I agree with Bill, work boats are a totally different scenario.  A lot of factors come into play with them like total weight and distribution, log diameter length and configuration, bow shape etc etc.  The more information you can give us the easier it will be to lend a hand in diagnosis as any one or more of multiple variables could be causing the problem.  The image you posted looks close to right for a work boat height in relation to the transom pod but how it sits in the water is also important.  

 

 

Highlighted
Skipper
Posts: 11
Registered: ‎11-03-2014

Re: Having trouble getting traction.

[ Edited ]

In looking at the transom and motor, I noticed if I drew a line down the transom and extended that line past the motor, it crossed the propeller about midway. So as I got up and planed off, the water flowing over the lower unit is extremely disturbed by the transom plowing through the water.

 

I dropped the motor to the bottom setting, and I then cut the bottom of the transom and reshaped it. Now the transom is closer to 17" instead of 20". At this point it is not great, but it works. The 15 pitch prop now gets me to about 5500 RPM.

 

These pontoon transoms are very different than a flat bottom boat where the water behind the boat is almost totally undisturbed. The angle on the transom is a problem. I think a permenent fix will be to replace the transom with a longer one without such a sharp angle, maybe one of those short center tube transoms.

 

I still havn't figured out why this boat runs with the bow so low. Two similar workboats I use run with the bow up a bit more and that ride can be adjusted with the motor trim, just like you'd expect.

Highlighted
Admiral
Posts: 8,571
Registered: ‎07-14-2011

Re: Having trouble getting traction.

Just for grins, check the pontoons for water.

 

Glad to hear that your fix helped things and that the motor is turning the correct rpm now.

 

Standard transom angle is 13 degrees plus or minus 1 degree.

 

 

 


"There is never just one thing wrong with a boat";
                    -- Travis McGee, main character in a book series by John D. McDonald 


 



***************

The factory recommends that a properly trained technician service your Johnson or Evinrude outboard motor. Should you elect to perform repairs yourself, use caution, common sense, and observe safety procedures in the vicinity of flammable liquids, around moving parts, near high-temperature components, and working with electrical or ignition systems.

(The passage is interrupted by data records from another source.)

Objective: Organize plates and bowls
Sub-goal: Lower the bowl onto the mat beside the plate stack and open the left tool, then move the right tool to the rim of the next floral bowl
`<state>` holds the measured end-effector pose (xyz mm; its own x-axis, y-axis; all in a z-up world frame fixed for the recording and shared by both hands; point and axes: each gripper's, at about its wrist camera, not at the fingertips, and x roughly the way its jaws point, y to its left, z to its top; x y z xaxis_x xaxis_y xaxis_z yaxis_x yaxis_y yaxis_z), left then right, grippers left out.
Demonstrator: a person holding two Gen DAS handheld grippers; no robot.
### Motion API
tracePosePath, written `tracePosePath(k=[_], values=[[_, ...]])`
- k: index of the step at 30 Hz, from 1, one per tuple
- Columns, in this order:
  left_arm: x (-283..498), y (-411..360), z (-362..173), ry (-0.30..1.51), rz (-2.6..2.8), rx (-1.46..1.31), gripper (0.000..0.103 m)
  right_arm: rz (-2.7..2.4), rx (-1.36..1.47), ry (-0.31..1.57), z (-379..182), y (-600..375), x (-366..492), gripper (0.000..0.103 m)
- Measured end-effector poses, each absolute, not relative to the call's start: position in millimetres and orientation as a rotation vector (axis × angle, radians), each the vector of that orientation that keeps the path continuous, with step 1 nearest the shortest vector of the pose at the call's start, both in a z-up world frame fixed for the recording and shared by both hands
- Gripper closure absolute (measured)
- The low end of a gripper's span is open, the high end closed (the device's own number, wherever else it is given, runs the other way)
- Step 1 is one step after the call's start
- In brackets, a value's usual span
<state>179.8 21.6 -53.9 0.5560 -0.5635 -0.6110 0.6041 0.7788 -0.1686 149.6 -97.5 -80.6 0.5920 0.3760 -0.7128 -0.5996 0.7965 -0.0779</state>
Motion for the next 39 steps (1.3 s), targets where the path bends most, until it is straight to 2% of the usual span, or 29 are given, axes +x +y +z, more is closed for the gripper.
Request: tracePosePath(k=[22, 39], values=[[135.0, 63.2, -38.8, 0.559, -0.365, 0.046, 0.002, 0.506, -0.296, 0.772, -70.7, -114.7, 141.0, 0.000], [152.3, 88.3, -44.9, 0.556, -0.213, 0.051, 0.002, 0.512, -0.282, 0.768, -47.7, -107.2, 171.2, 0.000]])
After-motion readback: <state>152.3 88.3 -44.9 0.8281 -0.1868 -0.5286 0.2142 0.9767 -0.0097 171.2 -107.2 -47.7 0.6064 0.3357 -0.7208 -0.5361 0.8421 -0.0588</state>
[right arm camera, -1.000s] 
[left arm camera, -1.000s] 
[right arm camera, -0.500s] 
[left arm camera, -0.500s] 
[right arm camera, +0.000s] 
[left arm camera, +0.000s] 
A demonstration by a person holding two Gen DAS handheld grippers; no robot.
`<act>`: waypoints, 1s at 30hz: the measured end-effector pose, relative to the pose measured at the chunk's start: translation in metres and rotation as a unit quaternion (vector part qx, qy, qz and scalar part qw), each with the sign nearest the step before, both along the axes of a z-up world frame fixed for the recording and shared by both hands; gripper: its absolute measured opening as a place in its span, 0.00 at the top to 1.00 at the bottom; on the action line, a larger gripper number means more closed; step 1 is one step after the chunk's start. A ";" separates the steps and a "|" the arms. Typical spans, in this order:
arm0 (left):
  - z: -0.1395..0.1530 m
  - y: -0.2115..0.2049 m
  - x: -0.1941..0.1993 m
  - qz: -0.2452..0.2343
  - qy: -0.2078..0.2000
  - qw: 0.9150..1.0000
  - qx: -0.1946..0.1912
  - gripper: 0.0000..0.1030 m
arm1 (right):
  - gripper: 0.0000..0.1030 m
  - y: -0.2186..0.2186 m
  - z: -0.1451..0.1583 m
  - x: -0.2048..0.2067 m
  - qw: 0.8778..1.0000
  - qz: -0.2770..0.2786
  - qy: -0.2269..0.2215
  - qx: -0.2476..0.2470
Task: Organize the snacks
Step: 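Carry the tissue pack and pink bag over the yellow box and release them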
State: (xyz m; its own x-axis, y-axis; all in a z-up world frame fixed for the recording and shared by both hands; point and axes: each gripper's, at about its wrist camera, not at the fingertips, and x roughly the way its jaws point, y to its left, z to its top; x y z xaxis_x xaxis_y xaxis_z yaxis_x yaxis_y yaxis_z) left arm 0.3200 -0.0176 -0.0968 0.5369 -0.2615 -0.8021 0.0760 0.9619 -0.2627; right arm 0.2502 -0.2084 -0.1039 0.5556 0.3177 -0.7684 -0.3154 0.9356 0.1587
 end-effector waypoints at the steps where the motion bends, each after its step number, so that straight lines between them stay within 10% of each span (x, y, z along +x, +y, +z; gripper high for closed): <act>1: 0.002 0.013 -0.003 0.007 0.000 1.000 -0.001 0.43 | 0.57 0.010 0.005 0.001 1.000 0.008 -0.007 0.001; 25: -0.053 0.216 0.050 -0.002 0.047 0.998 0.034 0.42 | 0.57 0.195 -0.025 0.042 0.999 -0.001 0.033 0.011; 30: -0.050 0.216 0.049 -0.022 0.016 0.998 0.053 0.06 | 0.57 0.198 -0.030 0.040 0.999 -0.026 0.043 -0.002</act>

The information offered here is only general in nature and should not be construed as complete factory approved procedures, techniques, or specifications. Always use the proper service manual for your motor, up-to-date service literature, the correct tools, and have an understanding of how to proceed with troubleshooting and repair methods. If you are unsure or uncomfortable with a procedure, a situation, or a technique, enlist the services of a factory trained technician.


Highlighted
Skipper
Posts: 11
Registered: ‎11-03-2014

Re: Having trouble getting traction.

I should have been more clear about which transom angle I was referring to, it is the bottom of the transom, not the back.

 

This transom has lifting fins along the sides, I'm beginning to suspect these are pushing the back of the boat up and driving the bow down.

 

We open the pontoons after each use to drain any water. Besides the obvious reasons for this, it also reduces the chance of spreading invasive species.